(Work item): Please copy each line below that contains the word "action".

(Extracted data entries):
>>>>>
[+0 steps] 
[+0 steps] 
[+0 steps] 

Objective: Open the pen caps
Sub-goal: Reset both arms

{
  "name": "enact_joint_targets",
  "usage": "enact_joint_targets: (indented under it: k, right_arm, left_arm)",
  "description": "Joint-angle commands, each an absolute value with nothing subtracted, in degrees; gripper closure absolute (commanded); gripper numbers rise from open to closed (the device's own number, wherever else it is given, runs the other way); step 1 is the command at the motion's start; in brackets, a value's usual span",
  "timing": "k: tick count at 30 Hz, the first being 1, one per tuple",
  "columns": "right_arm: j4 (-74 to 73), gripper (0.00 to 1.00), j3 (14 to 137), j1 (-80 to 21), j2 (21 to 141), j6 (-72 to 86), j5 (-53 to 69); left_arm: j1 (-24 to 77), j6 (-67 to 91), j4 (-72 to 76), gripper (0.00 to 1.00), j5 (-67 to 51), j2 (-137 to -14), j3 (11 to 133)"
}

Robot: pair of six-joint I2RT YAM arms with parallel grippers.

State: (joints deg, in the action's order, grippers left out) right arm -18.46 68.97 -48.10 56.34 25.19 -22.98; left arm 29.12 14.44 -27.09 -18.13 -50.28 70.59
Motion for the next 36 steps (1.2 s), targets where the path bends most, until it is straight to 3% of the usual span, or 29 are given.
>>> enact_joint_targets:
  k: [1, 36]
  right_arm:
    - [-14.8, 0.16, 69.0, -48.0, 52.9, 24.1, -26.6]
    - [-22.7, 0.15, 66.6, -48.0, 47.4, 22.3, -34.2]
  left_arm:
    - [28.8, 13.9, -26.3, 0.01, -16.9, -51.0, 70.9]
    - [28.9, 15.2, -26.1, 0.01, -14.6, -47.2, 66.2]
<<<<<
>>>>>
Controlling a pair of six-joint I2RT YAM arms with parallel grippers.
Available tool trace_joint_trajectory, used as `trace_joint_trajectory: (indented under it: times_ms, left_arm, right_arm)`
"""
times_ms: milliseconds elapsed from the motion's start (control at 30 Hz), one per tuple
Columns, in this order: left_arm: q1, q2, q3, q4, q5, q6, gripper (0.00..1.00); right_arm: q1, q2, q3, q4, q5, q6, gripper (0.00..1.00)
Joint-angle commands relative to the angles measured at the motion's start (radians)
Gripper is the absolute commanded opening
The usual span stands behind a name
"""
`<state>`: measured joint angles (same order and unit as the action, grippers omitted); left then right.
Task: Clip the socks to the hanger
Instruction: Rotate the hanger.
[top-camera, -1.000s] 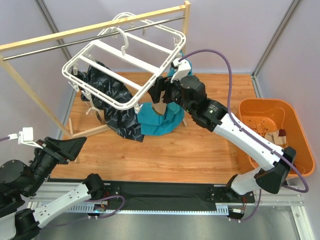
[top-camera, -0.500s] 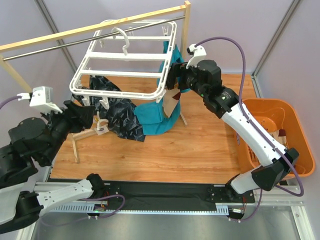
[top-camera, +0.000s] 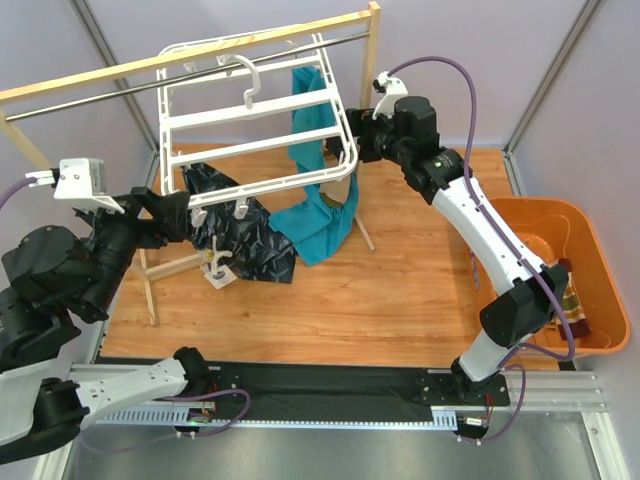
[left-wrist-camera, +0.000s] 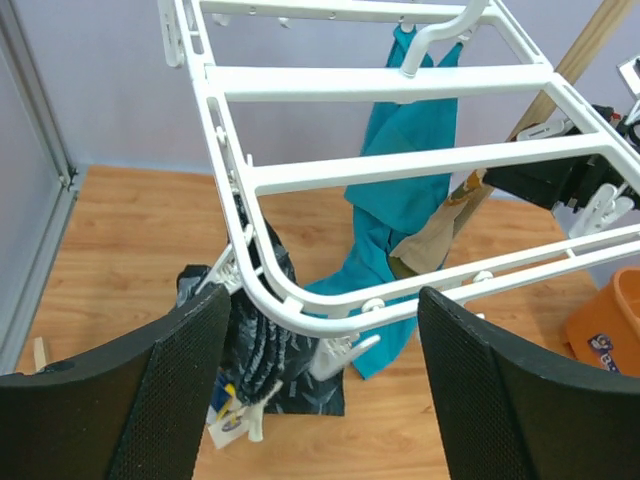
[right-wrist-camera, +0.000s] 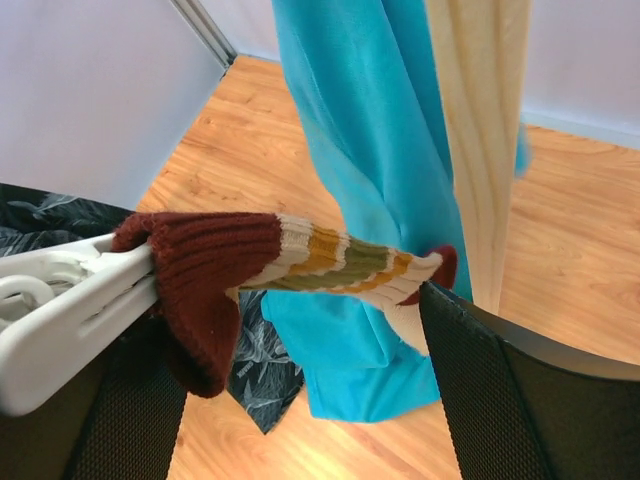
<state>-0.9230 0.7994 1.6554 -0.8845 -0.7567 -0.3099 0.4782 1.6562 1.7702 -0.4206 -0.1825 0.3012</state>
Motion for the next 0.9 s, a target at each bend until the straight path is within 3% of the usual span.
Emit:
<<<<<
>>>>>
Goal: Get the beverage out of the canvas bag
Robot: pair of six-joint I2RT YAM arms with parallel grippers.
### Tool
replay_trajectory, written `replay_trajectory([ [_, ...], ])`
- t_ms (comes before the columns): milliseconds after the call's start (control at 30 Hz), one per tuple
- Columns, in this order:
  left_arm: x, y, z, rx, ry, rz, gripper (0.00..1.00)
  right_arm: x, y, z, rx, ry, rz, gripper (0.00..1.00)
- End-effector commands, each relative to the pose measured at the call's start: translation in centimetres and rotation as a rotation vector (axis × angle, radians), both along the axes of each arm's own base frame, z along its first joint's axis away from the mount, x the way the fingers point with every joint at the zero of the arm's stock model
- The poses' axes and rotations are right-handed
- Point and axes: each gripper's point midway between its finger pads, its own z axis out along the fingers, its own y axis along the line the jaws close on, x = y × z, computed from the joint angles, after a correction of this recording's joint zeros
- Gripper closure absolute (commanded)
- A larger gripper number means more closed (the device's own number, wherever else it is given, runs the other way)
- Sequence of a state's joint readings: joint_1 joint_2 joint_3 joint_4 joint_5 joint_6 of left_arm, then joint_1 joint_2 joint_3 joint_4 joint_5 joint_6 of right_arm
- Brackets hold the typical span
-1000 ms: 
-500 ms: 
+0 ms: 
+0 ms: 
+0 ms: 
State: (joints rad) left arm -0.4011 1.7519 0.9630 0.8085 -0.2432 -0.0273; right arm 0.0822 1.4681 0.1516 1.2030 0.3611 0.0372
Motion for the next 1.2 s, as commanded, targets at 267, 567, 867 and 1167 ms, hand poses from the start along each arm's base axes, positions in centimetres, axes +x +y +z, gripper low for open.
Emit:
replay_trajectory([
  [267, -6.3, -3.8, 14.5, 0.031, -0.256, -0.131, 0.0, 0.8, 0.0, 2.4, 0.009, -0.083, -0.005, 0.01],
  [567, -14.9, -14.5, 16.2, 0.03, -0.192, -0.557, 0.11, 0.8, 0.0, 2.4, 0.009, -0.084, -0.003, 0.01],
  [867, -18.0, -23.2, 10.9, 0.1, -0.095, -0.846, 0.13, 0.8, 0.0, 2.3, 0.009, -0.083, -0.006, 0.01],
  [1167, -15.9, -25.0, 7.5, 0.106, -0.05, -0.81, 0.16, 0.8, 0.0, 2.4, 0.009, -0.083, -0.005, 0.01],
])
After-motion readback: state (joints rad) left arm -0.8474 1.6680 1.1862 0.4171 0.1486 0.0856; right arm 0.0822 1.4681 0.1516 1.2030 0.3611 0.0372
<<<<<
(Solution):
State: (joints deg, in the action's order, grippers left out) right arm -18.46 68.97 -48.10 56.34 25.19 -22.98; left arm 29.12 14.44 -27.09 -18.13 -50.28 70.59
`<state>`: measured joint angles (same order and unit as the action, grippers omitted); left then right.

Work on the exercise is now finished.